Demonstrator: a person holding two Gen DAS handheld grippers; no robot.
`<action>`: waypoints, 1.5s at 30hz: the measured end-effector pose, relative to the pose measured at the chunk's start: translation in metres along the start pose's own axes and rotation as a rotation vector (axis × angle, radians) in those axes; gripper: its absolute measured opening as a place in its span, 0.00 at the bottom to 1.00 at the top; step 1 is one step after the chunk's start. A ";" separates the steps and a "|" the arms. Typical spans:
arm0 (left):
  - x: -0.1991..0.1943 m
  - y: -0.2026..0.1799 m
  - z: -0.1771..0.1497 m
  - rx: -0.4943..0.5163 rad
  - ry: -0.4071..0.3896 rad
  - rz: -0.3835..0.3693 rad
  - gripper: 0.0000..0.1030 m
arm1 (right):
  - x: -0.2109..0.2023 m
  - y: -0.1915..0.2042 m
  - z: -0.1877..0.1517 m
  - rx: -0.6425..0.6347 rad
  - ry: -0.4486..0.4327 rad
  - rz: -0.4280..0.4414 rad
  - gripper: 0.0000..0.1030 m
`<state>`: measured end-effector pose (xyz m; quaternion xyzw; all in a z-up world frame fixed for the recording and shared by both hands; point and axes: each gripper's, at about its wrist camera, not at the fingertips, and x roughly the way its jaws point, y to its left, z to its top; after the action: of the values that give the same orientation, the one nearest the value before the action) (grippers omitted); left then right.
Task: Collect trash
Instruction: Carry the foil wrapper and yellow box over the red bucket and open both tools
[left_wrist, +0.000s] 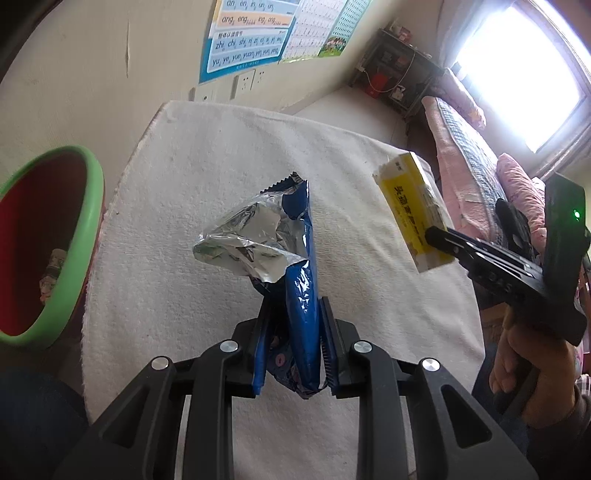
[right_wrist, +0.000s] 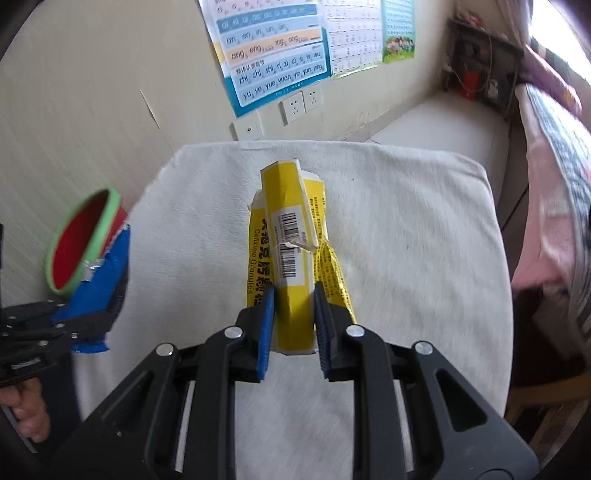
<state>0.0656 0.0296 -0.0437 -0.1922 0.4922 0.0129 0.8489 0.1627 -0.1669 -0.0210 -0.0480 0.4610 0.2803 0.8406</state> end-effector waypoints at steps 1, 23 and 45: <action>-0.003 0.000 -0.001 0.002 -0.006 0.000 0.22 | -0.004 0.002 -0.004 0.009 -0.002 0.009 0.20; -0.060 0.025 -0.011 -0.016 -0.104 -0.017 0.21 | -0.044 0.083 -0.008 -0.057 -0.056 0.051 0.20; -0.135 0.175 0.016 -0.241 -0.245 0.127 0.21 | 0.008 0.243 0.047 -0.228 -0.039 0.269 0.20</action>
<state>-0.0276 0.2192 0.0215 -0.2579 0.3910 0.1486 0.8709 0.0763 0.0559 0.0425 -0.0754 0.4119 0.4415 0.7935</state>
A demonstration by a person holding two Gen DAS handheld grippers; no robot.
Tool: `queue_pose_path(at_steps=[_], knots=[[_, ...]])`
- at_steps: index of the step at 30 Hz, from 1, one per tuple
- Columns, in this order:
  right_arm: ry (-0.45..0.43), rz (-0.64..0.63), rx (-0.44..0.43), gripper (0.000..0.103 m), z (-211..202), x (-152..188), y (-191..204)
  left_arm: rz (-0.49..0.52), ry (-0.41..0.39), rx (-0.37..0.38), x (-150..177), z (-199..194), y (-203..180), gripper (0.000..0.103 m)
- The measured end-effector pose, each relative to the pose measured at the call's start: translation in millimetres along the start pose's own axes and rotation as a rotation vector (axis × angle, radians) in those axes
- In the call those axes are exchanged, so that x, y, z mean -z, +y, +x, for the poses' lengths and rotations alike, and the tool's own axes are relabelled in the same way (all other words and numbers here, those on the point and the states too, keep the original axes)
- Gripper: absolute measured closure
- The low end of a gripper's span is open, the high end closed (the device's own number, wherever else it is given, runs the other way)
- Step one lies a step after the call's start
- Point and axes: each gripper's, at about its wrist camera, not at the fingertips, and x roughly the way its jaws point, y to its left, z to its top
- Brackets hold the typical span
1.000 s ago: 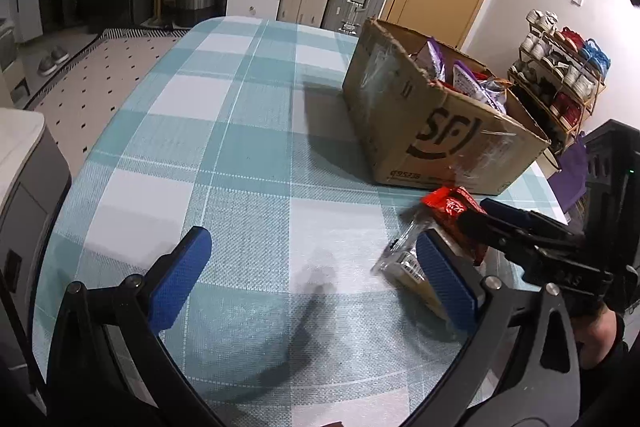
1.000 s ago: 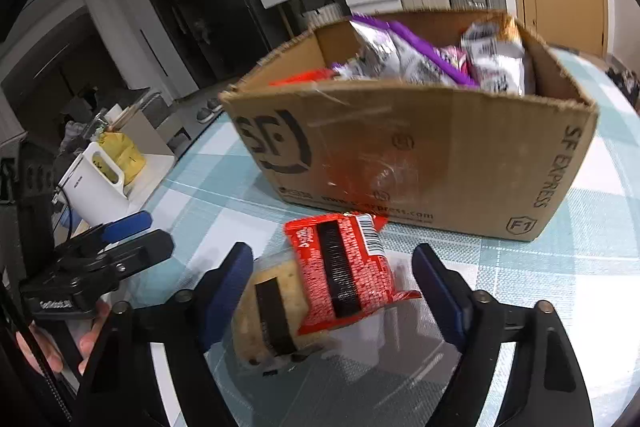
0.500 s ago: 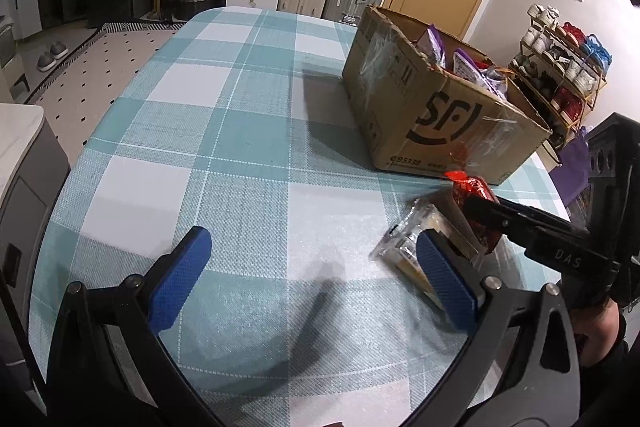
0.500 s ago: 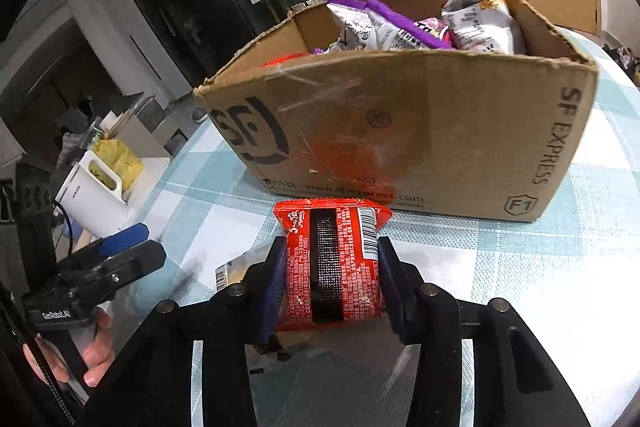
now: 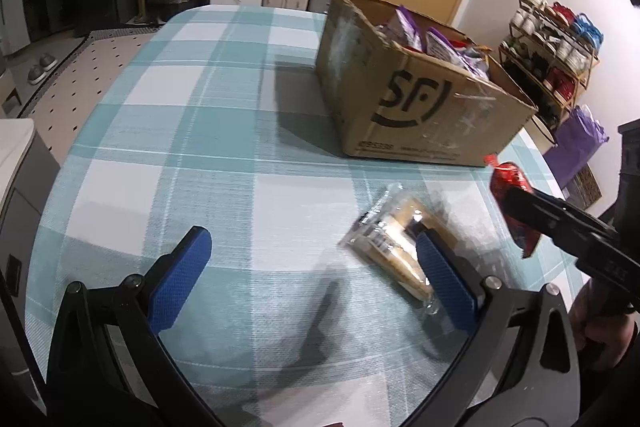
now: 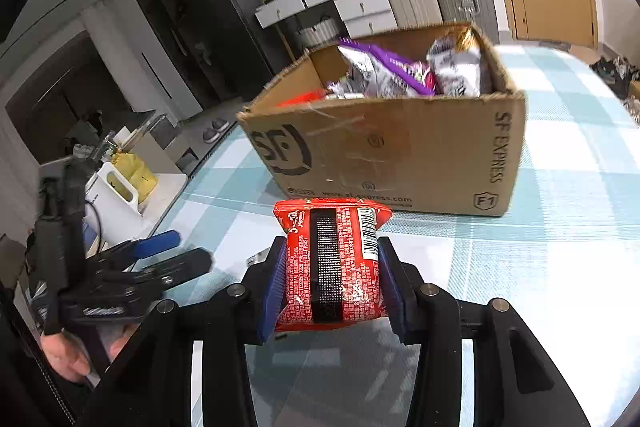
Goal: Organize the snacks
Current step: 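Grasp the clear cracker-sandwich pack with the left gripper while the right holds the red pack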
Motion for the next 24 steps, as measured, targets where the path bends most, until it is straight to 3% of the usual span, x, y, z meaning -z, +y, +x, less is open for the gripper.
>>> queue_pose_path(at_steps=[8,17,24], knots=[[-0.031,0.045,0.012,0.060,-27,16,-20,0.065,0.061,0.044,-1,18,-21,0.001],[-0.058,0.074,0.015,0.060,-41,24,-31,0.204,0.151,0.103,-2,49,-53,0.001],[-0.057,0.098,0.020,0.059,-43,30,-39,0.248,0.160,0.083,-4,62,-64,0.001]])
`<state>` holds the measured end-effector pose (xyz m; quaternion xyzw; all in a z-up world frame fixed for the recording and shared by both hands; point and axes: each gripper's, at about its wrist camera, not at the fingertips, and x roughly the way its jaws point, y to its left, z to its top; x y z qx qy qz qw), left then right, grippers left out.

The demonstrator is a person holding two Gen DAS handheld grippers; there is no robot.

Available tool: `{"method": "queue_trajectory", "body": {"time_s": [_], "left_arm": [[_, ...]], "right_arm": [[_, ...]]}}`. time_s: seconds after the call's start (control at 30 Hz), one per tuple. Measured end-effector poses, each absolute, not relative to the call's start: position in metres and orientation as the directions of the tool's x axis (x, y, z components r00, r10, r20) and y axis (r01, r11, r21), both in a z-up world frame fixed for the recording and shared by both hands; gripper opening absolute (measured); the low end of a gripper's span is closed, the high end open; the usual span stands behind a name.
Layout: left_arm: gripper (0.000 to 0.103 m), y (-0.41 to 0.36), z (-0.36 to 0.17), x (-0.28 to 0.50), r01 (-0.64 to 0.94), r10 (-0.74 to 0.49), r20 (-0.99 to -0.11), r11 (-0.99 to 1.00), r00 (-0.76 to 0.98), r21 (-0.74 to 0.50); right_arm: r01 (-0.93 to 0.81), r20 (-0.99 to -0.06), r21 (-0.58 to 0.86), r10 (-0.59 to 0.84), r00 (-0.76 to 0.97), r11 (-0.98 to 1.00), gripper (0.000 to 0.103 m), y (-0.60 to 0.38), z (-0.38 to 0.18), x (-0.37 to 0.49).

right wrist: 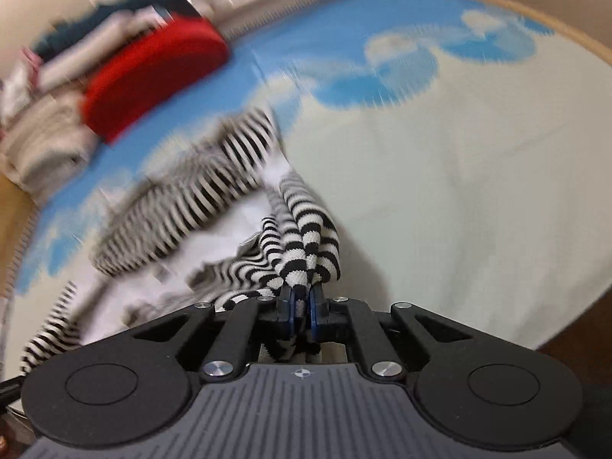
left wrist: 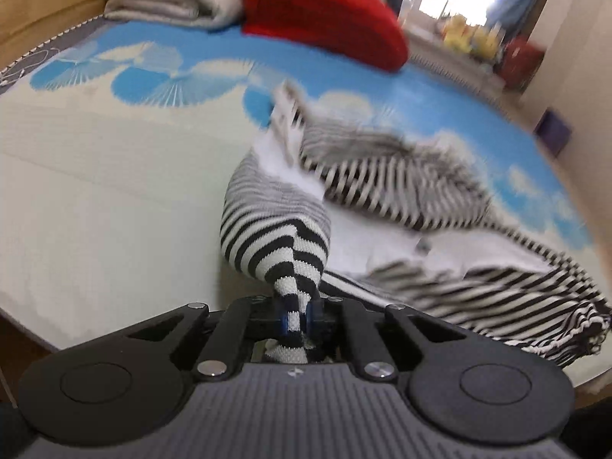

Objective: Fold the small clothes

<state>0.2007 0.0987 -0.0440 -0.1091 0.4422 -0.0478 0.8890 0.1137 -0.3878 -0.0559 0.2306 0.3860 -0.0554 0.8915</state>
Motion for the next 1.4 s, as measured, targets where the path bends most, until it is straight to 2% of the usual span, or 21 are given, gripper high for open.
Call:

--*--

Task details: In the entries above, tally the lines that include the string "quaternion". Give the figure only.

Written answer: 2